Furthermore, we were interested whether the zebrafish immune response was contributing to the protection phenotype and whether there was evidence for immuno-stimulation of the host by the bacterial community. We investigated a number of routes such as the use of zebrafish reporter lines and immune effector monitoring. We did not see evidence for a particular cell-type dependent immune response, but observed induction of certain cytokines in response to commensal microbiota compared to axenic controls, and induction of a number of cytokines in response to F.columnare alone.

Overall, we successfully identified and isolated the indigenous microbiota of zebrafish larvae, and demonstrated that these isolated natural host microbiota were capable of (re)producing community-mediated protection of the larvae against F. columnare. We were able to demonstrate that protection was observed with all microbiota from all larvae tested from different facilities, and that different protection mechanisms can exist within the natural host microbiota. Once all results are obtained, we will further be able to determine whether community structure within the host microbiota is important for protection and whether a “universal protective” element is observed in the larvae microbiota from all facilities. We also characterized the host immune response to infection, and observed an induction of pro-inflammatory markers upon pathogen exposure that appeared to be modulated by the addition of indigenous microbiota.
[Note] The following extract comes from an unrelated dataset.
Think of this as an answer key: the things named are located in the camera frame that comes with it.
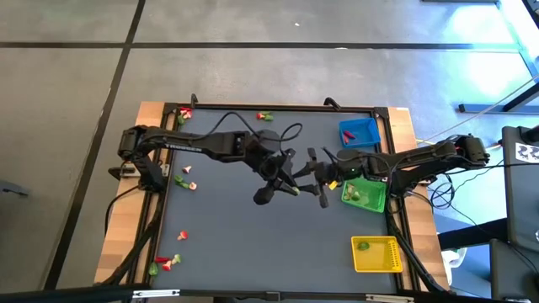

These results are not only of a fundamental interest to ecological theory, but they also represent informative data and a robust model system that can be extrapolated to a range of applications from medical to industrial and ecological sectors. In particular, information gathered in this project on the nature of commensal-host interactions will ultimately contribute to the design of more efficient antibiotic treatments or alternative prevention strategies using knowledge-based engineering of host-beneficial microbiota.